### [TASK GOAL]
Below are some entries. Copy each line that holds the string "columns".

[Data extracted from a collection]

=====

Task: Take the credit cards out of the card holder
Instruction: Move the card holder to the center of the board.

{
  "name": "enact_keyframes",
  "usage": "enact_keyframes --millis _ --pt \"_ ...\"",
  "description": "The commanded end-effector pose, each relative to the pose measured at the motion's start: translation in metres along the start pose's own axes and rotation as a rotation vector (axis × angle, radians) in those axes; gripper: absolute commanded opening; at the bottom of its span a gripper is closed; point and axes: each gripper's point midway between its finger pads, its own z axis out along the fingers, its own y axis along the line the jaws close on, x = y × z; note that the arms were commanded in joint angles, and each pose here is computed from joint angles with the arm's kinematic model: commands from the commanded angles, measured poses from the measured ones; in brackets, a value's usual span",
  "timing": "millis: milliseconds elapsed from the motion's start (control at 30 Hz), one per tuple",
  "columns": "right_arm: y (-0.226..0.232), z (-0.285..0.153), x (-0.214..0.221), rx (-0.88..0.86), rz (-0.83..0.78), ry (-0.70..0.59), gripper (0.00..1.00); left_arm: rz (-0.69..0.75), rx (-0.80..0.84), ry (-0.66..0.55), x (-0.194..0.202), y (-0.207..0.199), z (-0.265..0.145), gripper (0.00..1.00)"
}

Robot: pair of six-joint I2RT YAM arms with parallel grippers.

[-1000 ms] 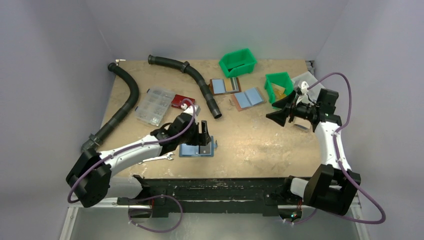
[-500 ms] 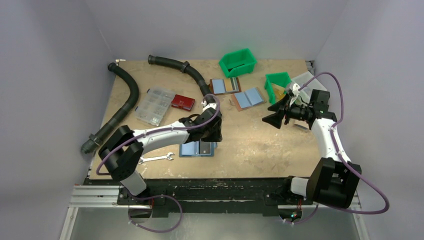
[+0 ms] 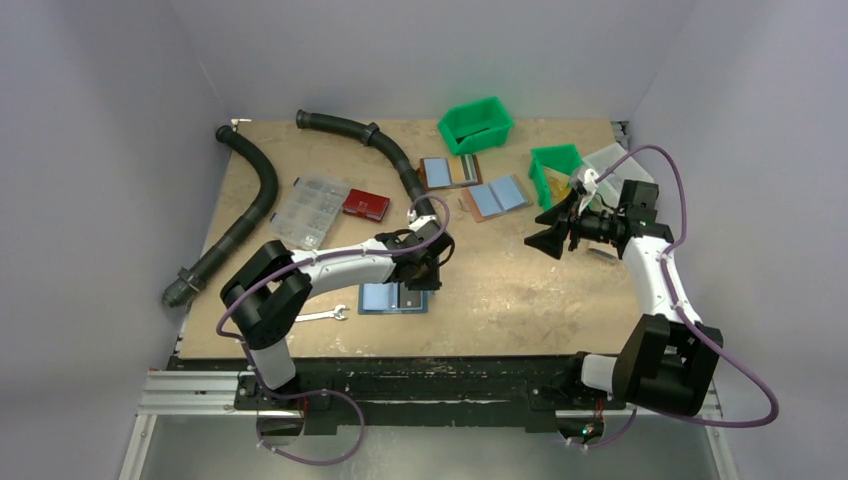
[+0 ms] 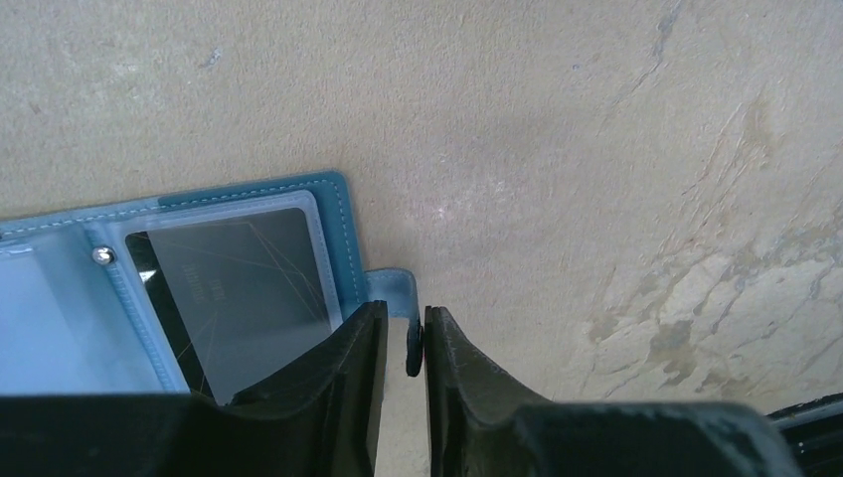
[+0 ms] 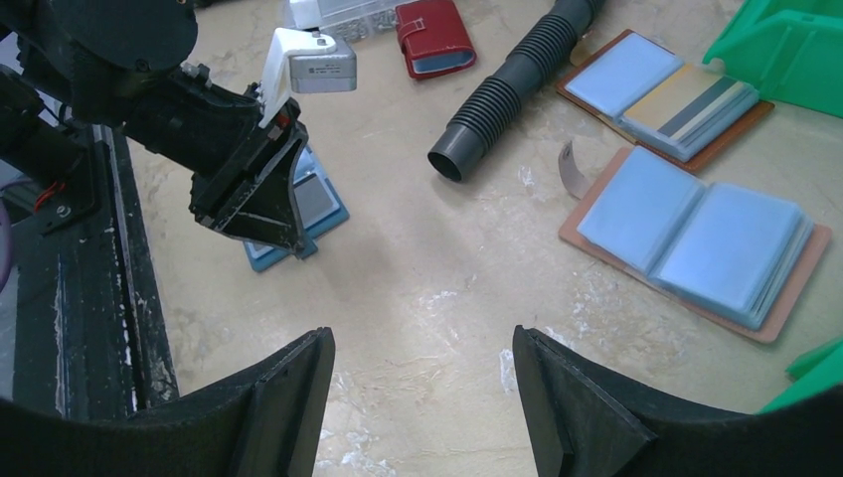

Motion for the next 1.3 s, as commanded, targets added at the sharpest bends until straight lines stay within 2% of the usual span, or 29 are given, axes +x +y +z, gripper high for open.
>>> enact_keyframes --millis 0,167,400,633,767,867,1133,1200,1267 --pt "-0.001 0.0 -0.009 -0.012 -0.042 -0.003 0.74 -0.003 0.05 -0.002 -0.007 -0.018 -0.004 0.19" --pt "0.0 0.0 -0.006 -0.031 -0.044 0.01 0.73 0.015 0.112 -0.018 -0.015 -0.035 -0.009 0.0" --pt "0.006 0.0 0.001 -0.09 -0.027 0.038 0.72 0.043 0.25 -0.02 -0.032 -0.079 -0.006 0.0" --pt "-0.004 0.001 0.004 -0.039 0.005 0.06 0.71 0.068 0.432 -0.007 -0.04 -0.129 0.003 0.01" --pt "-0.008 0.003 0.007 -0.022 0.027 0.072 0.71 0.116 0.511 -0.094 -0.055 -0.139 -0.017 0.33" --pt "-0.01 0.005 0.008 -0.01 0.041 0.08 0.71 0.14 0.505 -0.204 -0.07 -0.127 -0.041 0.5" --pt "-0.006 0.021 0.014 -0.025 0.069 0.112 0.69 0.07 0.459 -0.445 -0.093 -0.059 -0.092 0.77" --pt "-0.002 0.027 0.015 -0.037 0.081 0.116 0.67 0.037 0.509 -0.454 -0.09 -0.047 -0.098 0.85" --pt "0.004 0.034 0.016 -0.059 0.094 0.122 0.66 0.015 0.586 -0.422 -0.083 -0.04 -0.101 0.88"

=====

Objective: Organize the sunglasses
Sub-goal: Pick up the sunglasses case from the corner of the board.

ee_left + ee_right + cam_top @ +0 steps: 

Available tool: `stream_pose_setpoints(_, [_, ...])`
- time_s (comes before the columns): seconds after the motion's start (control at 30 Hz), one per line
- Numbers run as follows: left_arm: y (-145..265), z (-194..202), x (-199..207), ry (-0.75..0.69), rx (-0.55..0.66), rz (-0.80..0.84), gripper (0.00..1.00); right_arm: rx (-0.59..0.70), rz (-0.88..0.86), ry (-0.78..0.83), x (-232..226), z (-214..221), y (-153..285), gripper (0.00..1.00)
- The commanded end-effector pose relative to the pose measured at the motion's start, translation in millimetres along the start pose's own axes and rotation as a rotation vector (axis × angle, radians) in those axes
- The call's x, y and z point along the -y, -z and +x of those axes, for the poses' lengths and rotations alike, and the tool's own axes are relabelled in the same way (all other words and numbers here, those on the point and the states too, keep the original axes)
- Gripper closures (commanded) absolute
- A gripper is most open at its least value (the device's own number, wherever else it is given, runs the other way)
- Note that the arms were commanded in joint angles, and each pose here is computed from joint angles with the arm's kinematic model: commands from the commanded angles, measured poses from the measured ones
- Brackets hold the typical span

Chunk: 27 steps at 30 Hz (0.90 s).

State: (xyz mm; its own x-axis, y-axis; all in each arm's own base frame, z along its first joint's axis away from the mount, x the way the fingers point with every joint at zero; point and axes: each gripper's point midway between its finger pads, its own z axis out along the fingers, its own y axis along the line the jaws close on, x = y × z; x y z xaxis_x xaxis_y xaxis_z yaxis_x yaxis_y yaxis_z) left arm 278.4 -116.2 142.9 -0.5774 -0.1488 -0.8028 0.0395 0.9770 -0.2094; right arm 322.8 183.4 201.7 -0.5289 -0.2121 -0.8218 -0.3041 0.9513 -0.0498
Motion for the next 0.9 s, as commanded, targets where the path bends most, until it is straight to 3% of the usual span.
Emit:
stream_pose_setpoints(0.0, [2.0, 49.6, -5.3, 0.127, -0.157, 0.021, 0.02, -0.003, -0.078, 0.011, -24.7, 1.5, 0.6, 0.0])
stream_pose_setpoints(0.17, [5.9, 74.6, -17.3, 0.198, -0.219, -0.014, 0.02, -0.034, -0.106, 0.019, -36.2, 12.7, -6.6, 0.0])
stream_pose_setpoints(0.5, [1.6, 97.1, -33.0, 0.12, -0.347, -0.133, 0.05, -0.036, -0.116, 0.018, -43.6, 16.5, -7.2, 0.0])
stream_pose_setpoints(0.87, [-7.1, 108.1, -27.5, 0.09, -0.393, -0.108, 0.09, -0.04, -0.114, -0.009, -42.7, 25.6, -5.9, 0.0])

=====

### [RESPONSE AREA]
  "columns": "right_arm: y (-0.226..0.232), z (-0.285..0.153), x (-0.214..0.221), rx (-0.88..0.86), rz (-0.83..0.78), ry (-0.70..0.59), gripper (0.00..1.00); left_arm: rz (-0.69..0.75), rx (-0.80..0.84), ry (-0.66..0.55), x (-0.194..0.202), y (-0.207..0.199), z (-0.265..0.145), gripper (0.00..1.00)"
- time_s (comes before the columns): seconds after the motion's start (control at 30 Hz), one per line

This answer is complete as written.